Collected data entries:
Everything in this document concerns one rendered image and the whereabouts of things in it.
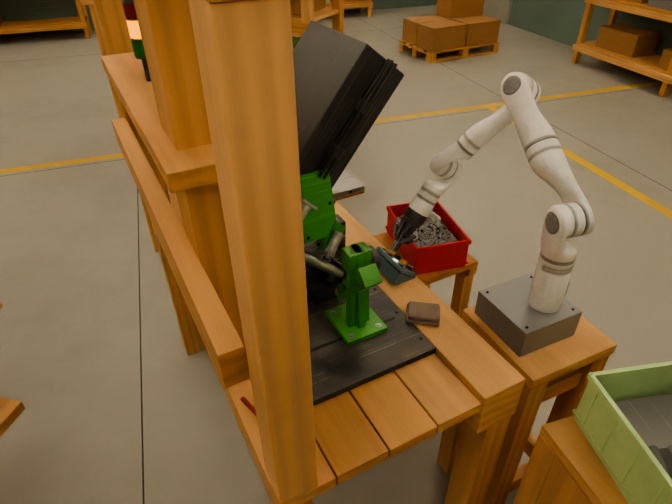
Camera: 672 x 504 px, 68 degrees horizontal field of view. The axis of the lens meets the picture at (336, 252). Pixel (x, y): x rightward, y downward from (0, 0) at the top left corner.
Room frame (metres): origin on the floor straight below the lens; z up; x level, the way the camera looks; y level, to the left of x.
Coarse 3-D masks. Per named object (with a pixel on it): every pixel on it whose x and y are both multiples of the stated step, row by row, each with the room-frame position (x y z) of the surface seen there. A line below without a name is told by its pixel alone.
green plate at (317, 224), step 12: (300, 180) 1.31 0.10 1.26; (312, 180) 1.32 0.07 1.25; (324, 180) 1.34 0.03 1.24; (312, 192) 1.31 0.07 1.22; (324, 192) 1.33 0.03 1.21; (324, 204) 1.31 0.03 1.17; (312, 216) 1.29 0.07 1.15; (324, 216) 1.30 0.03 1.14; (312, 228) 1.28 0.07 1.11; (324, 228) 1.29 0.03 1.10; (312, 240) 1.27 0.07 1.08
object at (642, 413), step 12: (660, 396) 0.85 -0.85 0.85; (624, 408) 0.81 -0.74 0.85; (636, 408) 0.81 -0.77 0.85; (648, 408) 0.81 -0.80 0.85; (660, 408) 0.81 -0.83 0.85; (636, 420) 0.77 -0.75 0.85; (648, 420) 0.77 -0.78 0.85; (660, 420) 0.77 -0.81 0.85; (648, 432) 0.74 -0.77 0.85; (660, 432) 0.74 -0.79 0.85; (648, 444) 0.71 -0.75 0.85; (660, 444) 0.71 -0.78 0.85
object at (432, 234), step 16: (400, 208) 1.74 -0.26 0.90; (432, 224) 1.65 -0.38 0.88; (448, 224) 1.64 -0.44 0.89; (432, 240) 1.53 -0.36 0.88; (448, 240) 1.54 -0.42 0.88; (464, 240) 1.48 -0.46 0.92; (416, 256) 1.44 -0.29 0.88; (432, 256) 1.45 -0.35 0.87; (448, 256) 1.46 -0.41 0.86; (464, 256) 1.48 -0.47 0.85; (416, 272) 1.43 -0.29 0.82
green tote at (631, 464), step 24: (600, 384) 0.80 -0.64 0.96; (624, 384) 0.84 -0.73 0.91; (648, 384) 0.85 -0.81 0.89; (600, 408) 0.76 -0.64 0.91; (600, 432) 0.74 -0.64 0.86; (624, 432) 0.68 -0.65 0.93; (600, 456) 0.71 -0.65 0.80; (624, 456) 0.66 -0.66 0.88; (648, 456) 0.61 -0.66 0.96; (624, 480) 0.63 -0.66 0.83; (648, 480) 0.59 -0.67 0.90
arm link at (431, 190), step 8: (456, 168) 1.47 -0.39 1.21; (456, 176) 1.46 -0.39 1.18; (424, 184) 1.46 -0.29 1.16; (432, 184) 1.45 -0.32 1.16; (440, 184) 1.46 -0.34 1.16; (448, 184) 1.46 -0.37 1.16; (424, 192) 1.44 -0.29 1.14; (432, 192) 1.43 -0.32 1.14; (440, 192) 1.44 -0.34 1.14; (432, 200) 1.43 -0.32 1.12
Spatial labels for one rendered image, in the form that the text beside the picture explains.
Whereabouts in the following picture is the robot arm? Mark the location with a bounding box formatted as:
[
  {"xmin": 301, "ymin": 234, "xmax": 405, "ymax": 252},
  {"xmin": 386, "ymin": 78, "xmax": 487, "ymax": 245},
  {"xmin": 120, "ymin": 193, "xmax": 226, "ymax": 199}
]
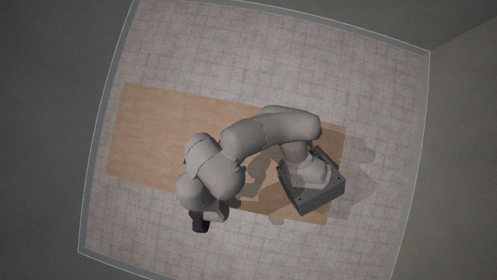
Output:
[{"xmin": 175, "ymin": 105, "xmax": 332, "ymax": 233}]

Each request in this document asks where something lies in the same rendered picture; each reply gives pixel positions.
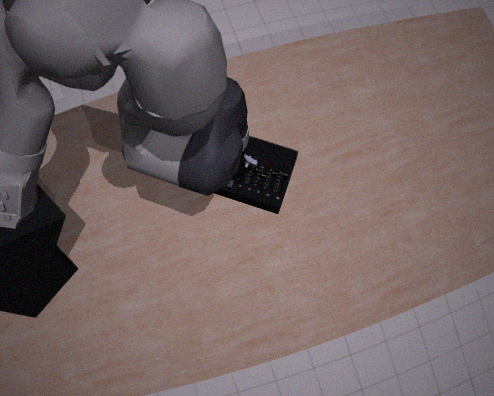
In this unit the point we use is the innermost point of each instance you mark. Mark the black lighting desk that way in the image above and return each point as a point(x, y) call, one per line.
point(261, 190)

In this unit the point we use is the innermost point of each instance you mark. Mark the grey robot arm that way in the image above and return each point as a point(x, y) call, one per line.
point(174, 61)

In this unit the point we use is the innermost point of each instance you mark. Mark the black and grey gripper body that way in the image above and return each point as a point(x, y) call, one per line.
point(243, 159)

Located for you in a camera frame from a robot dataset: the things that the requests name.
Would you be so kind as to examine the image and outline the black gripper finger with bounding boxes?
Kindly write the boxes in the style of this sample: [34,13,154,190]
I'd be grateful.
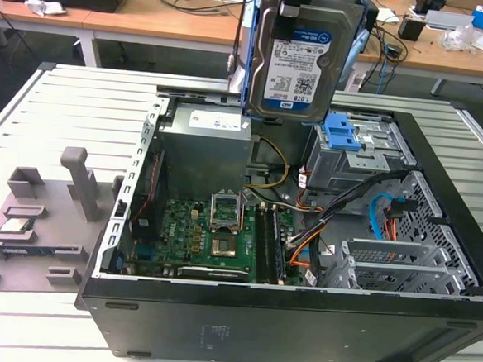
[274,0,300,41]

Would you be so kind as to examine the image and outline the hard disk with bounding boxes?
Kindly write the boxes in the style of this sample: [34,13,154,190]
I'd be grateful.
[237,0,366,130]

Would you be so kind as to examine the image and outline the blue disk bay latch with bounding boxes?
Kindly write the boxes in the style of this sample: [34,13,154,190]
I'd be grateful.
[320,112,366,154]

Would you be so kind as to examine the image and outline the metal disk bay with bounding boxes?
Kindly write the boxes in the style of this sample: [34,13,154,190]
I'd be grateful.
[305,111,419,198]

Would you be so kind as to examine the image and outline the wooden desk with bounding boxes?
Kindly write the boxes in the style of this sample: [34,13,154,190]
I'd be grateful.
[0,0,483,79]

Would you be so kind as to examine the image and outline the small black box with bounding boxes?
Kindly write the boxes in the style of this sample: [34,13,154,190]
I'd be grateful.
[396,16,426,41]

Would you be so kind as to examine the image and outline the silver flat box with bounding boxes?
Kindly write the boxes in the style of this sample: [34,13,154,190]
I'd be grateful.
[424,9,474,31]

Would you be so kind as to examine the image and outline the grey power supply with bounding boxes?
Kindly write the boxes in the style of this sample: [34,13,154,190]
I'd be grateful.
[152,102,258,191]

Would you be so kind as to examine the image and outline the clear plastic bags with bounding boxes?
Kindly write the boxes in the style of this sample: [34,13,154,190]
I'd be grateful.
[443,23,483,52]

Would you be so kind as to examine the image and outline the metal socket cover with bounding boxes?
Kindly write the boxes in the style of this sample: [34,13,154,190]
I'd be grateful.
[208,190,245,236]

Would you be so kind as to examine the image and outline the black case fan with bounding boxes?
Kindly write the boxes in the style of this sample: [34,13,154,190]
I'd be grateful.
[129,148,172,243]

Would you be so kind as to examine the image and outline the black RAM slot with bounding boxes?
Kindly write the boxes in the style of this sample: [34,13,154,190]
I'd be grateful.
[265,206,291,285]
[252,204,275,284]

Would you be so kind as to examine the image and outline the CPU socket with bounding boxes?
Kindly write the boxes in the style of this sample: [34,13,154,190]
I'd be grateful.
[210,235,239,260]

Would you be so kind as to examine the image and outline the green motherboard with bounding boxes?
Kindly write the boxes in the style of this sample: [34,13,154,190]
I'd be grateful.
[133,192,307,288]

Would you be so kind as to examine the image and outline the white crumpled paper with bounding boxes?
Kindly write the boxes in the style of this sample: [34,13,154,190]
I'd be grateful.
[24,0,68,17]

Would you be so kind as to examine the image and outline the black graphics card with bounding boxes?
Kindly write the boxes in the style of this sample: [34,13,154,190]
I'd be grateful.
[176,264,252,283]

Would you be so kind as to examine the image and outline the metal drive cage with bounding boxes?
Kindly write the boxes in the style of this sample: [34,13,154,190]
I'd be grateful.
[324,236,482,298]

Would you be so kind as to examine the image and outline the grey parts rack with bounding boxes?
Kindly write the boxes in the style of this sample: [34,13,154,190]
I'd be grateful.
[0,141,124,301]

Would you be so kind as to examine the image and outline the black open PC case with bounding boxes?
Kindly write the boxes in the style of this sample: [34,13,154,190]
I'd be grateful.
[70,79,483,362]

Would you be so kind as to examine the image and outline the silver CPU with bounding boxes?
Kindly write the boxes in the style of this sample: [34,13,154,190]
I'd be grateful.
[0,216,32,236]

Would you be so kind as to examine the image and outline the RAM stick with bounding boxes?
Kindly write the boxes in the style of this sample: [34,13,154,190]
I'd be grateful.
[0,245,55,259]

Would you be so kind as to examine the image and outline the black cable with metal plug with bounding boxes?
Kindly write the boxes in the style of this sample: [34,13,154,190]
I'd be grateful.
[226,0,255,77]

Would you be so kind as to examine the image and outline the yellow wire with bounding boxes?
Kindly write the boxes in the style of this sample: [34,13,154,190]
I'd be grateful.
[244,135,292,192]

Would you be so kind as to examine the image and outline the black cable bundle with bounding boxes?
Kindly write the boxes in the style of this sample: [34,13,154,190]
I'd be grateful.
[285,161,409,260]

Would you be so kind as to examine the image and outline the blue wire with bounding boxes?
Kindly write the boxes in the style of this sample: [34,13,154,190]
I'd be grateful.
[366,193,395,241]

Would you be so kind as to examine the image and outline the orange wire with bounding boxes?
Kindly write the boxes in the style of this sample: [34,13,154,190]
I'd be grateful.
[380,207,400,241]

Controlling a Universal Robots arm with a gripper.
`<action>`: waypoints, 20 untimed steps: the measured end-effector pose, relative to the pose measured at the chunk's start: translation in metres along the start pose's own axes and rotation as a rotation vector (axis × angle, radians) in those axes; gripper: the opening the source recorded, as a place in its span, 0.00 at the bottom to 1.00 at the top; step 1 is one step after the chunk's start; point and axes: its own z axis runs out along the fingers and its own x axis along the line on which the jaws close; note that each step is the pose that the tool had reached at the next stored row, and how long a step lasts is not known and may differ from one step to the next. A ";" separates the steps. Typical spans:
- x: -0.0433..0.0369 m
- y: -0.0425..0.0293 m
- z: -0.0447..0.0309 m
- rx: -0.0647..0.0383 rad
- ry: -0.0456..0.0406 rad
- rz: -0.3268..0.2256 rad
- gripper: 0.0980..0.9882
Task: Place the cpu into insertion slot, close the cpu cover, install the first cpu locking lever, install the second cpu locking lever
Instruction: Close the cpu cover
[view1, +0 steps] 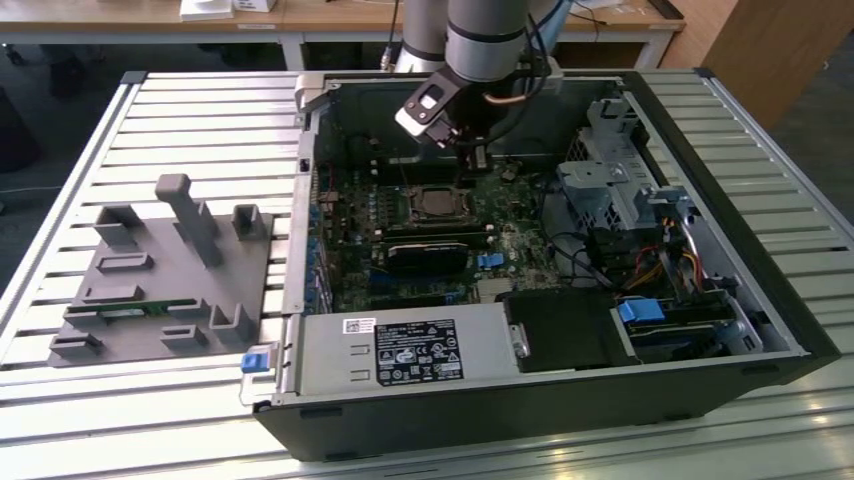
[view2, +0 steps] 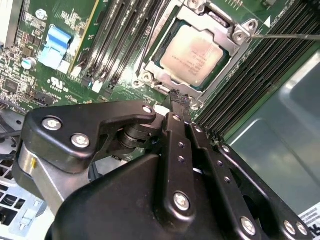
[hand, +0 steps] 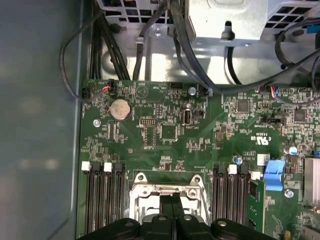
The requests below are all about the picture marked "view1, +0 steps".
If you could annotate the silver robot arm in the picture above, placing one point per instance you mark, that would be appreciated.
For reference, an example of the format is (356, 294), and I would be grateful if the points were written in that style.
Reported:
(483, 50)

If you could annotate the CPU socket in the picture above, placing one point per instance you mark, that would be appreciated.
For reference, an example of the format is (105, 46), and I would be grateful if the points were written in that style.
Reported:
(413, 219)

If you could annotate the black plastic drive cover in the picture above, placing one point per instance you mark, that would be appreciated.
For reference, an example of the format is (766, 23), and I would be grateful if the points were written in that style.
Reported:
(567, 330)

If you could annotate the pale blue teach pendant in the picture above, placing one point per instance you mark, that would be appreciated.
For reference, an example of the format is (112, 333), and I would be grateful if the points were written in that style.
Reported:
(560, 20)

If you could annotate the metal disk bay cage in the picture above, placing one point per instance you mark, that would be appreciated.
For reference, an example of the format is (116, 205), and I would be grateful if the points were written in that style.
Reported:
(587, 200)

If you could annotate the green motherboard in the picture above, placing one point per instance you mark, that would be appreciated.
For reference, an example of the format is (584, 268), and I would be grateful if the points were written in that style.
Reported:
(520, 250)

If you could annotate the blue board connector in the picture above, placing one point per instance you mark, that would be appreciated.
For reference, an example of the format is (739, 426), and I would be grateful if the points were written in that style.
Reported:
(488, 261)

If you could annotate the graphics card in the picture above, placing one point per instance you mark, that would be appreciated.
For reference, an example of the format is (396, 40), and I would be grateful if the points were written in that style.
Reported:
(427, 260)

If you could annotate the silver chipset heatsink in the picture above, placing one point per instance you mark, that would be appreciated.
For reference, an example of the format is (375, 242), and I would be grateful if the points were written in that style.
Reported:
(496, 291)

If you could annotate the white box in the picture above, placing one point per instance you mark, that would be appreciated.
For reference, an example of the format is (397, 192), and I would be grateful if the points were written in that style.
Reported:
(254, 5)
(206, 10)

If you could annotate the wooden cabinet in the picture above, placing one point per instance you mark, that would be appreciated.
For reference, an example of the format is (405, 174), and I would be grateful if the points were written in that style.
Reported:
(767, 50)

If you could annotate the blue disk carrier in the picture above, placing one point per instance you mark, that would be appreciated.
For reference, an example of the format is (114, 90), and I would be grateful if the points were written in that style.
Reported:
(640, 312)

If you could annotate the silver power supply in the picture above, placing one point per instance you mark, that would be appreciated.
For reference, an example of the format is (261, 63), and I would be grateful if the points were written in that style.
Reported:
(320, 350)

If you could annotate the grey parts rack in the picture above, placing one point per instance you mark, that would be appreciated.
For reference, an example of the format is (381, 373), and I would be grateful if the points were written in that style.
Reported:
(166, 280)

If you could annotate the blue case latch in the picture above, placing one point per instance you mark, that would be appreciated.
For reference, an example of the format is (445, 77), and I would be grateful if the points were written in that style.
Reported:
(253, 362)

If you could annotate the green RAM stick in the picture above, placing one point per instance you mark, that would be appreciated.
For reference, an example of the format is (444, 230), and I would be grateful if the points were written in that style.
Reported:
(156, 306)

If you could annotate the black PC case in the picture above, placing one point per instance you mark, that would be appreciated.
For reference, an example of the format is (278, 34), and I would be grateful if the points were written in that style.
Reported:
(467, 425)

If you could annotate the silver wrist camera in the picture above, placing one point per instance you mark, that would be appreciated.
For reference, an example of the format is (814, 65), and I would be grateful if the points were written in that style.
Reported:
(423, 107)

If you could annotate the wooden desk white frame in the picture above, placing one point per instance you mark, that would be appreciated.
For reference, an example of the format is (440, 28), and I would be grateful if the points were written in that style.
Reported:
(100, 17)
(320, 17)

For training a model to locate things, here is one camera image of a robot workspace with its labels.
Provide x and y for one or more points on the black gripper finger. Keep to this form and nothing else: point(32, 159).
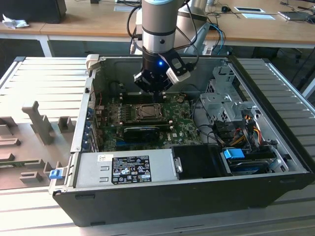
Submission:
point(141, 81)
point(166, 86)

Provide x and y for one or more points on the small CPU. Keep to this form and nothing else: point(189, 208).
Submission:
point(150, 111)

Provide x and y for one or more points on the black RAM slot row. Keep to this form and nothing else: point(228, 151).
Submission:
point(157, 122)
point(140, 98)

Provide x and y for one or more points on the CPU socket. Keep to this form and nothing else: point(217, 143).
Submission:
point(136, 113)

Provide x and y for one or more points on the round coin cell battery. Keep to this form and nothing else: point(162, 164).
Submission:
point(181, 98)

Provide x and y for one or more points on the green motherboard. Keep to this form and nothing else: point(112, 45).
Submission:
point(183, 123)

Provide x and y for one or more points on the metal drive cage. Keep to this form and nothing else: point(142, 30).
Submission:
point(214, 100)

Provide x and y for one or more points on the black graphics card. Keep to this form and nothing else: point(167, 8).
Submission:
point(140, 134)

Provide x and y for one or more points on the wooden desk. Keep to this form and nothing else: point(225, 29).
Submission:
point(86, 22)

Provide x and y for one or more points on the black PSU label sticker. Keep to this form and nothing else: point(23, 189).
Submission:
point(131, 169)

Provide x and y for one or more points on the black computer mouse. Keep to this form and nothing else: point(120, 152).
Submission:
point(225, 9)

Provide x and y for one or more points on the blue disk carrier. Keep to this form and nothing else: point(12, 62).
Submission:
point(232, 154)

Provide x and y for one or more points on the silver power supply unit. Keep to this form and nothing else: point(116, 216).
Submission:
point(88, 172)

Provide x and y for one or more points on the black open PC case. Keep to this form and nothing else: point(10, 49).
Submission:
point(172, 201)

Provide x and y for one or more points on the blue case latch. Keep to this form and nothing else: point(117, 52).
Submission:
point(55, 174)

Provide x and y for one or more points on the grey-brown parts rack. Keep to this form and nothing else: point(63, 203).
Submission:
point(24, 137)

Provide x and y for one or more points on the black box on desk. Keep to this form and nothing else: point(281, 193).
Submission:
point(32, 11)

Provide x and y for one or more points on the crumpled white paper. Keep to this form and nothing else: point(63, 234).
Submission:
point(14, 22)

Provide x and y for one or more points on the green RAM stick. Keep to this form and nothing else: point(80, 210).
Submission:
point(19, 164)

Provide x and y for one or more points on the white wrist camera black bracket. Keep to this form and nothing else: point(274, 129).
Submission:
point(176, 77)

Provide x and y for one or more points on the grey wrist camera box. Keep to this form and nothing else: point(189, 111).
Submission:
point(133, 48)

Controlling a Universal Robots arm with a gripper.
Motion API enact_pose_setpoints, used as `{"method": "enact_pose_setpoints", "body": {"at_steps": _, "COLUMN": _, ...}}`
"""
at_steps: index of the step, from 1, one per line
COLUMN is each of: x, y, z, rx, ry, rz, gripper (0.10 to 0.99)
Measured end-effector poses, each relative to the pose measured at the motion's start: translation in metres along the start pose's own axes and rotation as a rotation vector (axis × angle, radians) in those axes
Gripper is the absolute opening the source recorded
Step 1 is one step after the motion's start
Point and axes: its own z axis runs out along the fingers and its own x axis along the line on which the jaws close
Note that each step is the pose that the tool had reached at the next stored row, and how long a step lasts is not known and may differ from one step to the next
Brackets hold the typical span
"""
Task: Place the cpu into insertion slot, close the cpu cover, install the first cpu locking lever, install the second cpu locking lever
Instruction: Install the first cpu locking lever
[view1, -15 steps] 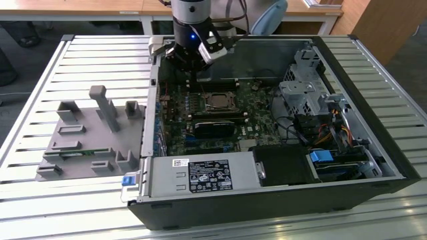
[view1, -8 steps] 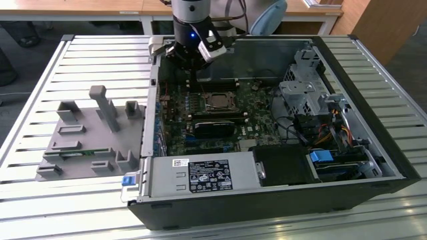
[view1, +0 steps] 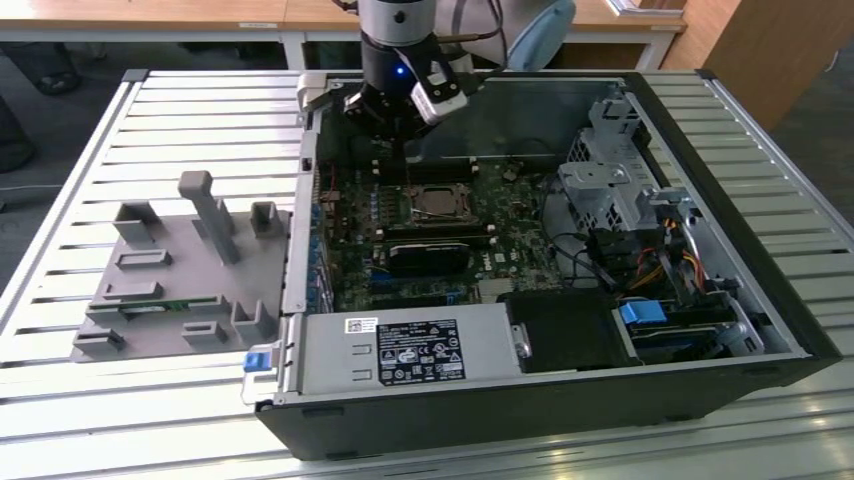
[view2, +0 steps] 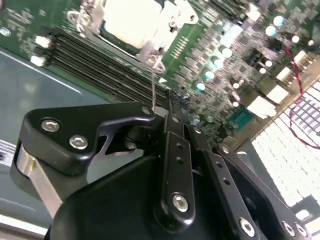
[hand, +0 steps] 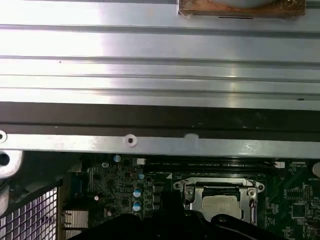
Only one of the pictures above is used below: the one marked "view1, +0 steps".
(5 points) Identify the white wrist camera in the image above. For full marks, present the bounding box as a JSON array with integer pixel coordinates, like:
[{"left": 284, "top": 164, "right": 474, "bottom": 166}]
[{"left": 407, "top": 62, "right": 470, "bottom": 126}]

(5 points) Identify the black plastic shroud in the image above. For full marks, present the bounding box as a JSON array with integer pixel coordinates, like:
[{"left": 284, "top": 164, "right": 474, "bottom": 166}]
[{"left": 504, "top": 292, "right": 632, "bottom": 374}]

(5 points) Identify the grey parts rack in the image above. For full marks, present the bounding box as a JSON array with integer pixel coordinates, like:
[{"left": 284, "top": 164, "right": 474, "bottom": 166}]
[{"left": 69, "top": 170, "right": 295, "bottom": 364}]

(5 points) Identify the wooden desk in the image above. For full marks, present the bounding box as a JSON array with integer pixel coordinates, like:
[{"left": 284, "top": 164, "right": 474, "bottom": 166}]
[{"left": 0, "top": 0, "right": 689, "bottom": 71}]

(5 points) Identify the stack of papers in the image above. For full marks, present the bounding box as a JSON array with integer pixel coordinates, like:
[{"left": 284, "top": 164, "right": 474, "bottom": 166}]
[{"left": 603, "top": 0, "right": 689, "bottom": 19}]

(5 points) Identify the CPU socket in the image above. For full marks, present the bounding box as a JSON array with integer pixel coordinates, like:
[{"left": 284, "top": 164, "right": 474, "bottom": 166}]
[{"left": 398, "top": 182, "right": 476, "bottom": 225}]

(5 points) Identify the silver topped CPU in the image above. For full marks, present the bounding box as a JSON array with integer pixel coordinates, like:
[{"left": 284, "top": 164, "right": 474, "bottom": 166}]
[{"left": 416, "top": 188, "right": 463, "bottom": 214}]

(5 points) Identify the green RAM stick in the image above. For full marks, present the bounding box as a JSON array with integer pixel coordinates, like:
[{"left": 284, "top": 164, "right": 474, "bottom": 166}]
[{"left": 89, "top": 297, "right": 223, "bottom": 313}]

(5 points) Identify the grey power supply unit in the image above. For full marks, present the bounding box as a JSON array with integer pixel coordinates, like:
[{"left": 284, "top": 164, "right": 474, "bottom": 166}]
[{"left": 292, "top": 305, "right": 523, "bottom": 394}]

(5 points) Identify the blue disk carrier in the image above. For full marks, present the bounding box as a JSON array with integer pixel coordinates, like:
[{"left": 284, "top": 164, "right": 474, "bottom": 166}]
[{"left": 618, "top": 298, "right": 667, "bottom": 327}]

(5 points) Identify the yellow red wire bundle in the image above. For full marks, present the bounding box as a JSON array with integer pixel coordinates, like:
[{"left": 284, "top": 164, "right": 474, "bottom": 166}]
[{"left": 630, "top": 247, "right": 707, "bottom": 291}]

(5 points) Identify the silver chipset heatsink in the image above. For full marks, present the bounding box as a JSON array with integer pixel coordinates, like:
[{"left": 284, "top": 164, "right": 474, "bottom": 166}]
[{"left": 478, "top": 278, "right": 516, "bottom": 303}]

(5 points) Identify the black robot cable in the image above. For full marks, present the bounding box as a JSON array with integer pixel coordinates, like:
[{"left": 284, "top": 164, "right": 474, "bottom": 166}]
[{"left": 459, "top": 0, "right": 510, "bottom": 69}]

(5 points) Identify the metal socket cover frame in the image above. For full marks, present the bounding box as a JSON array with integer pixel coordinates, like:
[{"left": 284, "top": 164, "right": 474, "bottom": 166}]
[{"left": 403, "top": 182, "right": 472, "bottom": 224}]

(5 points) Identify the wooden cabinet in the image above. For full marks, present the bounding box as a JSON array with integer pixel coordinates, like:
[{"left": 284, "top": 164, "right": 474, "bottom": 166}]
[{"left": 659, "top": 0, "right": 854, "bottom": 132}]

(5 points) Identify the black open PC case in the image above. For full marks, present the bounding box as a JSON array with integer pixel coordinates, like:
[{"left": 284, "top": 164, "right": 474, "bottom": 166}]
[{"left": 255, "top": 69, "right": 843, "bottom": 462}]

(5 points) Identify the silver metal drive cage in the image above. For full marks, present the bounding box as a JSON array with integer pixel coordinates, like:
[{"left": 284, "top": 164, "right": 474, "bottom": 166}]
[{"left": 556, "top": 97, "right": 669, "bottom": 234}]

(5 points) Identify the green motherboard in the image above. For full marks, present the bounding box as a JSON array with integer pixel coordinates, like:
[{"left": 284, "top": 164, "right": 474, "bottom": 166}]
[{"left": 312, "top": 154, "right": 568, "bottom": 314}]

▶ _Problem to work on_
Pull every line that holds the string "drive" out of the records.

▶ _Answer for the task_
Would you be so kind as to examine the image and outline the metal drive cage with bounding boxes?
If you could annotate the black plastic drive cover in the picture above, placing one point per instance you mark, that would be appreciated.
Provide x and y for one or more points on the metal drive cage. Keep to this form and nothing else: point(142, 30).
(5 points) Identify the silver metal drive cage in the image above. For full marks, present the bounding box as a JSON array with integer pixel coordinates, like:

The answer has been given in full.